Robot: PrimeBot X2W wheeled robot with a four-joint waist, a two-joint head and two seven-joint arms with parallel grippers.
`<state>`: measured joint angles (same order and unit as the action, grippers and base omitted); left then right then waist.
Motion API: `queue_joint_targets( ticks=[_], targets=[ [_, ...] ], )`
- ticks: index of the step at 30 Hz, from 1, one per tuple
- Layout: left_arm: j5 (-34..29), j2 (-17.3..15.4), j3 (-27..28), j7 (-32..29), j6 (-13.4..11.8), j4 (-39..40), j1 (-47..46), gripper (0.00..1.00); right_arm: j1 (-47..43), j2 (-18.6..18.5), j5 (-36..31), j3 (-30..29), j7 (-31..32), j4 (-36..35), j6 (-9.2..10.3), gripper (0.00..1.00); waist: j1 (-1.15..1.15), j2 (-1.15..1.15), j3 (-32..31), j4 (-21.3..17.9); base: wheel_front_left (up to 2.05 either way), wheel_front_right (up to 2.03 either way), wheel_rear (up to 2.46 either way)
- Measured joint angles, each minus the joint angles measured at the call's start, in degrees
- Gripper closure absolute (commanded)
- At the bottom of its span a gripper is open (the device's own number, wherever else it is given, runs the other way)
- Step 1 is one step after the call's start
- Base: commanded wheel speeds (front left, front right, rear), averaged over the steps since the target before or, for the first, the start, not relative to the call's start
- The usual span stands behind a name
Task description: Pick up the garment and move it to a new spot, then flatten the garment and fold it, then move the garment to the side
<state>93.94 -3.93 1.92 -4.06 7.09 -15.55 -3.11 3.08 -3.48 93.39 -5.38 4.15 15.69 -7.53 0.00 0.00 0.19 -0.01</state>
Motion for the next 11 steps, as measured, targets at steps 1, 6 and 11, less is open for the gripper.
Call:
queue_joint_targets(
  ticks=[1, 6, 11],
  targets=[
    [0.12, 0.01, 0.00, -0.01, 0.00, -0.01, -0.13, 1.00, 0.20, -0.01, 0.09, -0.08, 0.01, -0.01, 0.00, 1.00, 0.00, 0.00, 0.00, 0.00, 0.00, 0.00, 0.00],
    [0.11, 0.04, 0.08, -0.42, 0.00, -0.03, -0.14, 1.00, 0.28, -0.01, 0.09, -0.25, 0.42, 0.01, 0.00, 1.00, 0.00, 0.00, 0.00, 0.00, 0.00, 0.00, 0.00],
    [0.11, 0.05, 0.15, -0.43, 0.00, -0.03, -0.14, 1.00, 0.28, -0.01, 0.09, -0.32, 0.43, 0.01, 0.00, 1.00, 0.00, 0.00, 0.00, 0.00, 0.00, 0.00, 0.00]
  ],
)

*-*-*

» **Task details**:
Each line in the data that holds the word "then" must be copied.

» **Task result**:
`<state>`: measured joint angles (same order and unit as the action, grippers and base omitted); left then right then waist.
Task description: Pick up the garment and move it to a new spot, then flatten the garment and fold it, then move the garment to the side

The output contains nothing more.